We must look back to see whether their poor management of the Sunshine Policy bred the general lack of vigilance and awareness of the fact that this country remains technically at war with an enemy state.

The policy itself is not culpable. It was a meaningful experiment to tap the possibility of peaceful unification. The active inter-Korean contact has contributed greatly in presenting the South in a positive light to the common North Korean people.

But pursuit of the Sunshine Policy has cost the South something in security. The sunshine fell largely on the southerners, warming them so that they took off their suits while the northerners put on heavier gear equipped with new weaponry and nuclear arms.

Most of all, the engagement policy crippled the South’s intelligence on North Korea. Former intelligence officers say the intelligence system in North Korea has been virtually wiped out, with secret agents stationed in China and other countries fully exposed. The chief of the National Intelligence Service, which should keep a low profile while it spearheads the intelligence campaign in North Korea, stood in the forefront of negotiations with the North Koreans. Former officials from the Roh Moo-hyun administration attack the incumbent government for dissolving the National Security Council, but we have to ask what purpose that meeting served - whether it was to address security issues or lead talks with North Korea.

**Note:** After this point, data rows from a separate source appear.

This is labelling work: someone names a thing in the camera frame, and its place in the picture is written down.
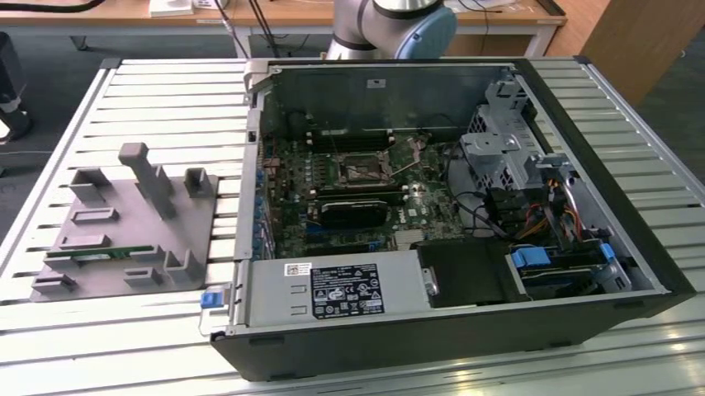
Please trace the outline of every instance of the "black cable on floor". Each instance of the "black cable on floor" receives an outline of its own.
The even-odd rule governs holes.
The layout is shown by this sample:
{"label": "black cable on floor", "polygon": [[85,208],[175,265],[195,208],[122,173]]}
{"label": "black cable on floor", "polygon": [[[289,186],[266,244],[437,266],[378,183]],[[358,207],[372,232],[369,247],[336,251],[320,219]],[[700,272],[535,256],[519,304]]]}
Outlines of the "black cable on floor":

The Lee Myung-bak administration has remained under the influence of the decade-old engagement policy. The sinking of the Cheonan is living proof. Because the government remained oblivious to the North Korean threat in the disputed sea border, it failed to prevent a torpedo attack. The past governments are also culpable for spreading the belief that “they wouldn’t,” and the resulting popular disinterest in security issues.

While society remained under the delusion that “they wouldn’t,” North Koreans were constantly sending signals of their belligerent intentions. They became more obvious last year. Kim Jong-il was seen frequenting military drills. He attended military exercises four times this year and last, compared with just five times in the 10 years leading up to 2008. The military exercises were upgraded to full-fledged, joint naval, infantry and air force drills. In January, Kim visited the camp of a tank base nearby Pyongyang that had led the 1950 invasion of Seoul. The central TV news aired the simulation of tanks roaming through South Korea via the expressways, as far as the southern tip of Busan and Changwon. Kim was often seen at naval events, accompanied by party official Joo Kyu-chang, who has been in charge of munitions since last year.

The signs were obvious, but as the saying goes, there’s none so blind as those who will not see - and we were blind as a bat.

Tension on the peninsula is running high. Soldiers on both sides of the border will grow touchy as the South begins propaganda broadcasts. There is no knowing when the psychological warfare may turn into physical skirmishes. A war must be avoided, but if worst comes to worst, it may become inevitable. But if we back down now, we will have to live in fear of a war. Repeated provocations by North Korea have taught us that. This time, we must stand unwavering. To attain lasting peace, we must make the North Koreans realize how they wrong they have been.

We must stand united. This is no time for finger-pointing. We cannot afford to lose our focus on the front line. We must remember we are all at fault for choosing a life of deluded comfort.

*The writer is chief editorial writer of the JoongAng Ilbo.
Translation by the JoongAng Daily staff.